## Task objective
What is needed is an exact copy of all the lines below.

## Dataset entries

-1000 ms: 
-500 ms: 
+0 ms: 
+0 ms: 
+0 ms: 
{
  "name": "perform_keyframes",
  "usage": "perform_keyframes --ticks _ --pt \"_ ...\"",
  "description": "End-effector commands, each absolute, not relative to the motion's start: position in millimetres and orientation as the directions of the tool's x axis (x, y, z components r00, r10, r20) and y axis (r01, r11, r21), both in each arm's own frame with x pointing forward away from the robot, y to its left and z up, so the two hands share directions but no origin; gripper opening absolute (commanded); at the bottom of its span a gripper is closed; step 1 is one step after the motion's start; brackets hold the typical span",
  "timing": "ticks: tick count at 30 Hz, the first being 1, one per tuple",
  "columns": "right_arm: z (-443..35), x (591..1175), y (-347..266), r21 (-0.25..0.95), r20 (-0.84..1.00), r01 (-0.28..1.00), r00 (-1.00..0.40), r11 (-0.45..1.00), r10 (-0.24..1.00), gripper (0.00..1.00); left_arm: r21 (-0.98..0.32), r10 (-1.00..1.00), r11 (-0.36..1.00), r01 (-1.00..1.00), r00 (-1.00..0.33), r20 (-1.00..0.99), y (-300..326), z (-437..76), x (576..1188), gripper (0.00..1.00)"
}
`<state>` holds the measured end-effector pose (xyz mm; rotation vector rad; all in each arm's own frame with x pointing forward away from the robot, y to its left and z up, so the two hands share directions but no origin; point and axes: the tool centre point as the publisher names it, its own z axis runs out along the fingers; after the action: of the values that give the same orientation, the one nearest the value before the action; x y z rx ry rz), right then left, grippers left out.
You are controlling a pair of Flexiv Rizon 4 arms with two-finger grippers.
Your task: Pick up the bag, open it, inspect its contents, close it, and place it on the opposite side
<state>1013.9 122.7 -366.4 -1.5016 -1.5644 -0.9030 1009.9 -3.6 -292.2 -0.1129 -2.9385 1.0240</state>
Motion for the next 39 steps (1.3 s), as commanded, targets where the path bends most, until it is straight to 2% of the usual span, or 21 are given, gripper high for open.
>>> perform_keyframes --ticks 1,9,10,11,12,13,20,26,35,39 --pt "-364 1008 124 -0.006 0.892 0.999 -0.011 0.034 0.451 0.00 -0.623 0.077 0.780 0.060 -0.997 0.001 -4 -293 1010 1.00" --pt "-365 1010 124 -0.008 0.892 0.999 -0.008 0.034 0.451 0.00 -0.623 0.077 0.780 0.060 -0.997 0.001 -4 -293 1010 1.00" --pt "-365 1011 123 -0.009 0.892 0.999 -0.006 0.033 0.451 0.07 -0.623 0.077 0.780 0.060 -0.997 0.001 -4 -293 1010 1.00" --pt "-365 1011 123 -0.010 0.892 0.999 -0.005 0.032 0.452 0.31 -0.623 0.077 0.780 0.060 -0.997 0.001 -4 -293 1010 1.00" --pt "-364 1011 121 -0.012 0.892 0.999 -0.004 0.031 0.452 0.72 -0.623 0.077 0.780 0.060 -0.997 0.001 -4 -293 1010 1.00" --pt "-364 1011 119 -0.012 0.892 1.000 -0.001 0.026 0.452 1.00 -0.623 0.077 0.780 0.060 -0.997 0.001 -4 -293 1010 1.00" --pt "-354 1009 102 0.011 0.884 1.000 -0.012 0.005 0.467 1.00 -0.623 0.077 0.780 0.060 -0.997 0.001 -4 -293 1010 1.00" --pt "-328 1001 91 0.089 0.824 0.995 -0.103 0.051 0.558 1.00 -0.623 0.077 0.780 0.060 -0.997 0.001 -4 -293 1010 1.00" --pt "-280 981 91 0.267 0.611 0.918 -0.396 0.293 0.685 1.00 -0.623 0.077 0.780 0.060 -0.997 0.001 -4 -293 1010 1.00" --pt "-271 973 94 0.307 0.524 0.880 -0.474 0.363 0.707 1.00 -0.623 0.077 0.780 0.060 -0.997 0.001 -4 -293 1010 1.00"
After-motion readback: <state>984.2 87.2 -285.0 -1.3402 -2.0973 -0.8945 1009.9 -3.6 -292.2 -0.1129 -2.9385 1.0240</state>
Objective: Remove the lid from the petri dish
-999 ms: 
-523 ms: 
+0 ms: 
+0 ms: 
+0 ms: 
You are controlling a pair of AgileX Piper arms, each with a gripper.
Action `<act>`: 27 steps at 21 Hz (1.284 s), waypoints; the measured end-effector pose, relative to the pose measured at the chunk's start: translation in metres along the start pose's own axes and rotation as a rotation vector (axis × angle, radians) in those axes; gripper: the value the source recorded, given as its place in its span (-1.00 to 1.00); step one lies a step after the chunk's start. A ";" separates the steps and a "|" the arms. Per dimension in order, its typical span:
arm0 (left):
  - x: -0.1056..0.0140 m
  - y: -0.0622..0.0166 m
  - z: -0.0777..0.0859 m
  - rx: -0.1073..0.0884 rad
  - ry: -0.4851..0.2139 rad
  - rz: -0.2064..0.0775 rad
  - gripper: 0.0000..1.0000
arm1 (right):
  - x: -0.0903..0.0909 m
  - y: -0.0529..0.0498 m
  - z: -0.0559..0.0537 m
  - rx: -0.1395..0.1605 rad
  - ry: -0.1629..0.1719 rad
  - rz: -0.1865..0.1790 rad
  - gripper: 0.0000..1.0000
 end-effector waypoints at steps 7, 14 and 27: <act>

## Result below
-1000 ms: 
-500 ms: 
+0 ms: 
+0 ms: 
+0 ms: 
{
  "name": "perform_keyframes",
  "usage": "perform_keyframes --ticks _ --pt \"_ ...\"",
  "description": "End-effector commands, each absolute, not relative to the motion's start: position in millimetres and orientation as the directions of the tool's x axis (x, y, z components r00, r10, r20) and y axis (r01, r11, r21), both in each arm's own frame with x pointing forward away from the robot, y to its left and z up, so the two hands share directions but no origin; gripper opening absolute (commanded); at the bottom of its span a gripper is closed; step 1 is one step after the motion's start; brackets hold the typical span",
  "timing": "ticks: tick count at 30 Hz, the first being 1, one per tuple",
  "columns": "right_arm: z (-443..35), x (591..1175), y (-347..266), r21 (-0.25..0.95), r20 (-0.84..1.00), r01 (-0.28..1.00), r00 (-1.00..0.40), r11 (-0.45..1.00), r10 (-0.24..1.00), gripper (0.00..1.00); left_arm: r21 (-0.98..0.32), r10 (-1.00..1.00), r11 (-0.36..1.00), r01 (-1.00..1.00), r00 (-1.00..0.33), r20 (-1.00..0.99), y (-300..326), z (-437..76), x (576..1188), gripper (0.00..1.00)"
}
`<state>` holds the measured end-effector pose (xyz mm; rotation vector rad; all in each arm's own frame with x pointing forward away from the robot, y to its left and z up, so the two hands share directions but no origin; point and axes: the tool centre point as the publisher names it, its own z axis runs out along the fingers; after the action: of the values that give the same orientation, the one nearest the value before the action; x y z rx ry rz), right then left, grippers left out.
You are controlling a pair of Flexiv Rizon 4 arms with two-finger grippers.
Your task: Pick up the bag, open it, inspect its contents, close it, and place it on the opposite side
<state>1013.9 122.7 -366.4 -1.5016 -1.5644 -0.9030 1009.9 -3.6 -292.2 -0.1129 -2.9385 1.0240</state>
Motion for the next 39 steps (1.3 s), as commanded, targets where the path bends most, until it is straight to 2% of the usual span, or 21 are given, gripper high for open.
>>> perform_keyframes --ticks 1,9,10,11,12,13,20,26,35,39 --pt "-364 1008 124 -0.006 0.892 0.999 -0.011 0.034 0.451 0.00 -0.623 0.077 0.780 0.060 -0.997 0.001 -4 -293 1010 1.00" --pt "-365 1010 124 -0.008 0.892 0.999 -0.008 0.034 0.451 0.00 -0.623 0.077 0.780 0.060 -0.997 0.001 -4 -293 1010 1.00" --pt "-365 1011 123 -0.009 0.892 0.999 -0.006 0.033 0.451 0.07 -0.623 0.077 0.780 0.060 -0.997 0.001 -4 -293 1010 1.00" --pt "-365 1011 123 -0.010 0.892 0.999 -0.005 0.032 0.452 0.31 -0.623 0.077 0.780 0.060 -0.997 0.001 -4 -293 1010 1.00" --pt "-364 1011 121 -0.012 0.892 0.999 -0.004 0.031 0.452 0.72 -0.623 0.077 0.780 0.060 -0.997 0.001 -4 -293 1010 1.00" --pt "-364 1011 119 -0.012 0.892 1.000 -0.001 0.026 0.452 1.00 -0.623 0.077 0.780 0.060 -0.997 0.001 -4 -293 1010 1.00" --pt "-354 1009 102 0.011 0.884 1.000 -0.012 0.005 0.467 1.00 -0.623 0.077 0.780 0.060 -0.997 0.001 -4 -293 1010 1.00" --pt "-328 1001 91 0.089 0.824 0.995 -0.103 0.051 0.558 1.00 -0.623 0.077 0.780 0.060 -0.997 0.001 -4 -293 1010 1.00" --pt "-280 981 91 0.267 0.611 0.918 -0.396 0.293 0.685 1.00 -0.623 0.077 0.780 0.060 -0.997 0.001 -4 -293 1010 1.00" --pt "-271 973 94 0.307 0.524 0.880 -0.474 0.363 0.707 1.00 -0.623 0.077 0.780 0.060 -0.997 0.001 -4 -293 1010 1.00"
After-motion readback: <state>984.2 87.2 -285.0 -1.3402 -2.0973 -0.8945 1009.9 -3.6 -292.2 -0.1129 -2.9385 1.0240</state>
Objective: Remove the lid from the petri dish
-999 ms: 
-523 ms: 
+0 ms: 
+0 ms: 
+0 ms: 
You are controlling a pair of AgileX Piper arms, each with a gripper.
Action `<act>`: 27 steps at 21 Hz (1.284 s), waypoints; the measured end-effector pose, relative to the pose measured at the chunk's start: translation in metres along the start pose's own axes and rotation as a rotation vector (axis × angle, radians) in those axes; gripper: the value the source recorded, given as its place in its span (-1.00 to 1.00); step one lies a step after the chunk's start. A ";" separates the steps and a "|" the arms. Per dimension in order, its typical span:
arm0 (left):
  - x: -0.1056..0.0140 m
  - y: -0.0622..0.0166 m
  - z: -0.0777..0.0859 m
  - rx: -0.1073..0.0884 rad
  - ry: -0.4851..0.2139 rad
  - rz: -0.2064..0.0775 rad
  - gripper: 0.0000..1.0000
arm1 (right):
  - x: -0.0903..0.0909 m
  - y: -0.0529..0.0498 m
  - z: -0.0559..0.0537 m
  - rx: -0.1395..0.1605 rad
  - ry: -0.1629..0.1719 rad
  - rz: -0.1865..0.1790 rad
  - gripper: 0.0000..1.0000
 end-effector waypoints at steps 7, 14 and 27: <act>

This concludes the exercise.